Once you find the line below that has "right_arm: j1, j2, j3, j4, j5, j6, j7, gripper", output it and every line after it exactly, stopping after the line that has "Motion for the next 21", with no pictures.

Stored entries
□ □ □
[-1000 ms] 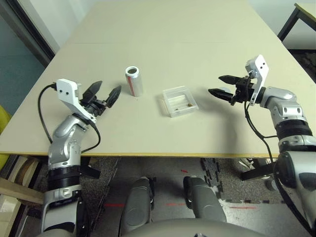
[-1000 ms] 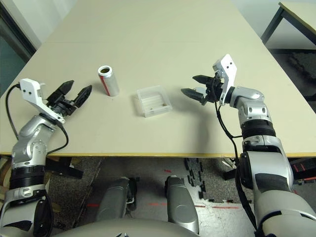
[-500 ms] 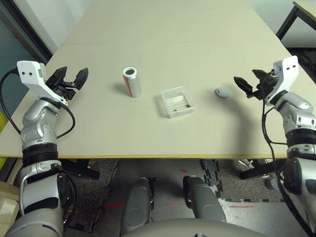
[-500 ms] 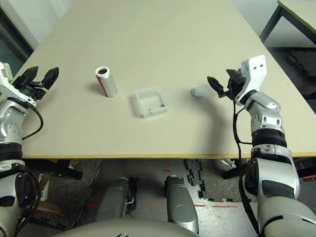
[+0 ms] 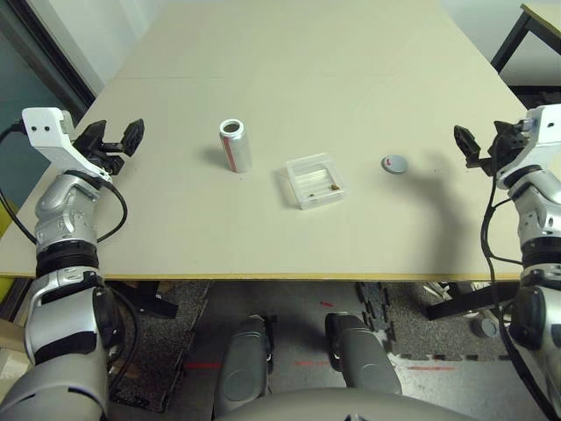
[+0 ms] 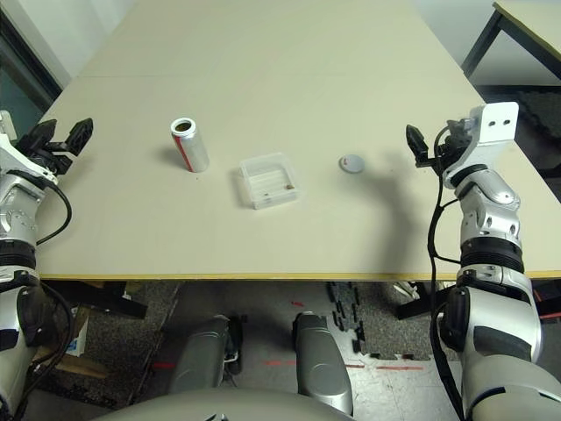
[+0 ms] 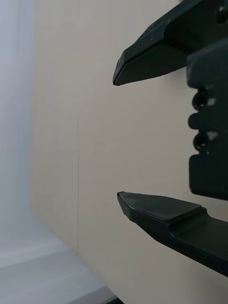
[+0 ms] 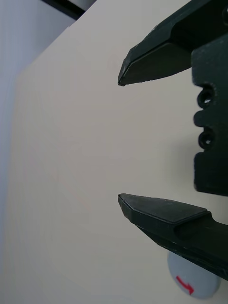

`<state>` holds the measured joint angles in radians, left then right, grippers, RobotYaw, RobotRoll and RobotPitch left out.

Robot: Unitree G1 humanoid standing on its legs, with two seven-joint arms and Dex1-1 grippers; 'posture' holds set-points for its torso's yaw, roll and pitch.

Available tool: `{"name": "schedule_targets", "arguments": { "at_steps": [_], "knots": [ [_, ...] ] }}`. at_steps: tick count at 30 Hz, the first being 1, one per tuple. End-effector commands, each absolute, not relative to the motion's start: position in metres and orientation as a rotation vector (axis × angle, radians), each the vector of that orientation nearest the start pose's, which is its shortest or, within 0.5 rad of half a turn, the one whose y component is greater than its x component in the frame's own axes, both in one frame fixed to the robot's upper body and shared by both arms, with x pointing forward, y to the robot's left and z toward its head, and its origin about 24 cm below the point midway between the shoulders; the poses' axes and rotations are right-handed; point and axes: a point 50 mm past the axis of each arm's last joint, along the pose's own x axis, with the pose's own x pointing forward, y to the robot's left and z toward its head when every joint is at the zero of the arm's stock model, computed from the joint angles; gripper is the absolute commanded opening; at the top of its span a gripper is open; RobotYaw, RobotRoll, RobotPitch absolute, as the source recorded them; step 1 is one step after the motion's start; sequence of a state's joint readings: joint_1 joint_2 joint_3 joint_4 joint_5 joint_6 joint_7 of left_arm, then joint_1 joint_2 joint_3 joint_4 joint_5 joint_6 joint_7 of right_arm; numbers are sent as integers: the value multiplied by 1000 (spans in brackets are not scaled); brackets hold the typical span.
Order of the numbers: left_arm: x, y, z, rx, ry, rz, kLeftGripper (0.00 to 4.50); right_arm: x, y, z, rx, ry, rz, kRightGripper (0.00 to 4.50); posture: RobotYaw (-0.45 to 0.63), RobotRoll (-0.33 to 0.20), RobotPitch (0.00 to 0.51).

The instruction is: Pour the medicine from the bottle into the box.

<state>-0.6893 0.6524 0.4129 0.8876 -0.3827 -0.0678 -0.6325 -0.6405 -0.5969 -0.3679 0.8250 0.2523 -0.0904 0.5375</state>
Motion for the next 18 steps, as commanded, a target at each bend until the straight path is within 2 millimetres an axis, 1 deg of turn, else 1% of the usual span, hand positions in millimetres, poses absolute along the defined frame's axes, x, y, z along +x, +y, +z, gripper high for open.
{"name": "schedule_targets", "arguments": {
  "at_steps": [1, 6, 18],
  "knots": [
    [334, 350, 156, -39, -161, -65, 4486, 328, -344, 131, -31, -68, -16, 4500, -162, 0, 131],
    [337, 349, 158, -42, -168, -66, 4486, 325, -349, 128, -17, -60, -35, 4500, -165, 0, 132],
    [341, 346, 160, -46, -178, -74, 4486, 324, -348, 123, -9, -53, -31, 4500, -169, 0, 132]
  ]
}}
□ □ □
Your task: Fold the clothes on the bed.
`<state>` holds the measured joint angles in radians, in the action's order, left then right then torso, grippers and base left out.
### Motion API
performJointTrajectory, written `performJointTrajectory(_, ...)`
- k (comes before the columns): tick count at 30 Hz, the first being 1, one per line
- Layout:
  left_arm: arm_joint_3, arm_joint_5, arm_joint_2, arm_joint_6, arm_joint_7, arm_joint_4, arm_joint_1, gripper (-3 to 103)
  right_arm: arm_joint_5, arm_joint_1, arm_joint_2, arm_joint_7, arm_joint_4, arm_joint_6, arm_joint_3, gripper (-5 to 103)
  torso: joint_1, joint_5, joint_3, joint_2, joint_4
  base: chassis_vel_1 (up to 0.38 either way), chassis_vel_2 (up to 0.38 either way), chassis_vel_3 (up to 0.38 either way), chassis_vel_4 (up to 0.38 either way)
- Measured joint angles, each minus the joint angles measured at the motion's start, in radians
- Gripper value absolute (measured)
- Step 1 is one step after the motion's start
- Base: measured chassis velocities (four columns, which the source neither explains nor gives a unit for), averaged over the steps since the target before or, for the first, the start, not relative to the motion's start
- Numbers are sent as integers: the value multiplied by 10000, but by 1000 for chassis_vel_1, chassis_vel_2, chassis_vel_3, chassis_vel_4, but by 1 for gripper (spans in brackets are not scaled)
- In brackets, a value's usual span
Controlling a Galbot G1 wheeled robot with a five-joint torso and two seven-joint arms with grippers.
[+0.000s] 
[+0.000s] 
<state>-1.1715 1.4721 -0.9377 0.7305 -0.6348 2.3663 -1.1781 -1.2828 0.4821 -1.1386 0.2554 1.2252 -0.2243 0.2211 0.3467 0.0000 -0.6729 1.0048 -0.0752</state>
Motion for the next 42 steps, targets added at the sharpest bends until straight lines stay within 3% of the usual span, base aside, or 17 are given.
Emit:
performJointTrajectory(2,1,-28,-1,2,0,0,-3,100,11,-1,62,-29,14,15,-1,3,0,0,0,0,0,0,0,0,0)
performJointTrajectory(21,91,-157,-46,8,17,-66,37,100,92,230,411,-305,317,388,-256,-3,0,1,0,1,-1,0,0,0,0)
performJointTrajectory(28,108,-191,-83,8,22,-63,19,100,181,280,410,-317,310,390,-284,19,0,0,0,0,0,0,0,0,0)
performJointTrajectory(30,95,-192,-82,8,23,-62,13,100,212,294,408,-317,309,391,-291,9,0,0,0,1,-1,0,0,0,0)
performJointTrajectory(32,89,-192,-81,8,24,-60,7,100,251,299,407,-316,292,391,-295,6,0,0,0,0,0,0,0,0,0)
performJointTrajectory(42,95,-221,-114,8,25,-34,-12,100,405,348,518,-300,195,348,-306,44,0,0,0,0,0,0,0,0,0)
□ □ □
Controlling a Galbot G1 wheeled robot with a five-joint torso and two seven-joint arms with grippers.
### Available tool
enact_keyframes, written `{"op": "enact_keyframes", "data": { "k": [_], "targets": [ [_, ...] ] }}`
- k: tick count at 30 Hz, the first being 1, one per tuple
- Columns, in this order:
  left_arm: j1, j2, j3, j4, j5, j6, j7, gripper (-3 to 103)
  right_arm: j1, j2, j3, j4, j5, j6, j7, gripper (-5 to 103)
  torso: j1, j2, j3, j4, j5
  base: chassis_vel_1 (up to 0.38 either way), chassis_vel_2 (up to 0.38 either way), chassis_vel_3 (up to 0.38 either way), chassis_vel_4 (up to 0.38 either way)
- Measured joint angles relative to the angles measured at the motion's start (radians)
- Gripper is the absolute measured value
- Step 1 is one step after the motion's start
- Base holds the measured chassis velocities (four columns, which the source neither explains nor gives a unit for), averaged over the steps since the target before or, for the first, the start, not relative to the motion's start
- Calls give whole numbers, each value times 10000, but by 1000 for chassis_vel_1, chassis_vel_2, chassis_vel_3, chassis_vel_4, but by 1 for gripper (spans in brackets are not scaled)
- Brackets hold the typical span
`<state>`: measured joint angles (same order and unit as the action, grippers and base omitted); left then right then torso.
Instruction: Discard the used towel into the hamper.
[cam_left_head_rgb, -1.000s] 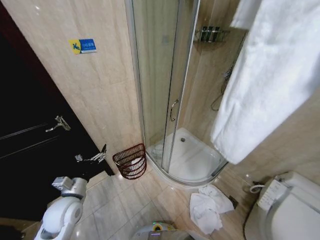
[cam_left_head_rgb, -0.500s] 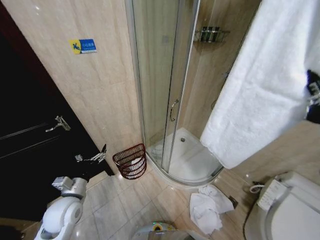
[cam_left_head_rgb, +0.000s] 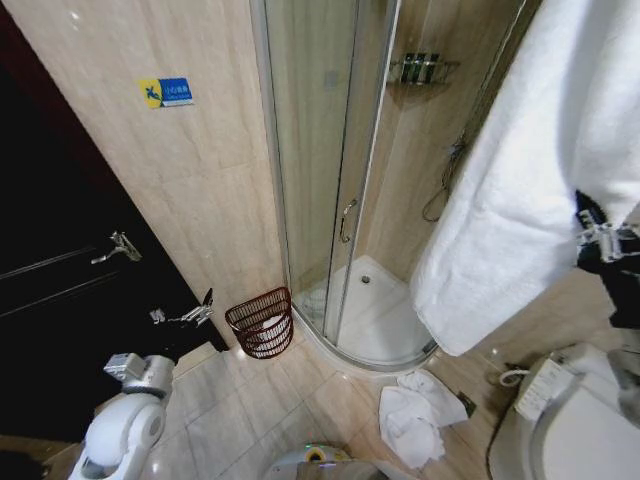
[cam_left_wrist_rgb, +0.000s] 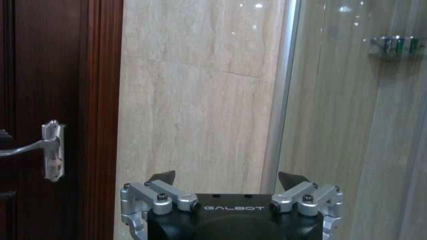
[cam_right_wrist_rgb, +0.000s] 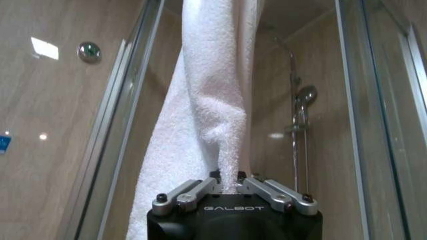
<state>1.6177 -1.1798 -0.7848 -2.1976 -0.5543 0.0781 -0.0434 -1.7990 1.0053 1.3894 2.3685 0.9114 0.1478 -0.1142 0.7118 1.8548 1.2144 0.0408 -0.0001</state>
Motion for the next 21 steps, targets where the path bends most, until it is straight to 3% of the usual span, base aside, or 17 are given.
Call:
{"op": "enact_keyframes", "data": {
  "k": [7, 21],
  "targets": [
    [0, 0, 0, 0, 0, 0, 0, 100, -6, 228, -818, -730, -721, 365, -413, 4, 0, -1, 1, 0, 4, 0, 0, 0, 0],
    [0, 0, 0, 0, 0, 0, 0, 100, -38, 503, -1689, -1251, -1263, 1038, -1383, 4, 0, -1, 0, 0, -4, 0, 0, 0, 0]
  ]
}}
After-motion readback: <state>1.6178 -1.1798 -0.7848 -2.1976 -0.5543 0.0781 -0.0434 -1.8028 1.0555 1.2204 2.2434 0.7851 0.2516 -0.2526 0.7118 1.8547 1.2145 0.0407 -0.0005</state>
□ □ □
EXPECTED OUTPUT
  right_arm: j1, j2, j3, j4, j5, j6, j7, gripper (-5 to 103)
  torso: j1, j2, j3, j4, j5
  base: chassis_vel_1 (up to 0.38 either way), chassis_vel_2 (up to 0.38 either way), chassis_vel_3 (up to 0.38 either way), chassis_vel_4 (up to 0.38 either way)
- Measured joint angles relative to the angles measured at the motion's start (radians)
- Gripper is the absolute measured value
- Step 1 is one step after the motion's start
- Base holds the measured chassis velocities (four columns, which the source neither explains nor gives a unit for), averaged over the steps since the target before or, for the first, the start, not relative to the motion's start
- Calls give whole numbers, each value times 10000, but by 1000 for chassis_vel_1, chassis_vel_2, chassis_vel_3, chassis_vel_4, but by 1 for gripper (spans in brackets are not scaled)
- Brackets hold the typical span
`<state>`: measured joint angles (same order and unit as the action, grippers and base omitted); left then right then torso.
Instruction: Discard the used towel into the hamper.
[cam_left_head_rgb, -1.000s] 
[cam_left_head_rgb, -0.500s] 
[cam_left_head_rgb, +0.000s] 
[cam_left_wrist_rgb, +0.000s] 
[cam_right_wrist_rgb, +0.000s] 
<state>1.6177 -1.1798 -0.7848 -2.1976 -0.5543 0.0781 -0.0434 -1.7990 1.0053 1.3894 2.3685 0.9114 0.1478 -0.1142 0.7118 1.8548 1.2144 0.0408 -0.0001</state>
Motion for the next 21 steps, targets where the path bends most, until it is straight to 3% of the usual span, base aside, or 17 are given.

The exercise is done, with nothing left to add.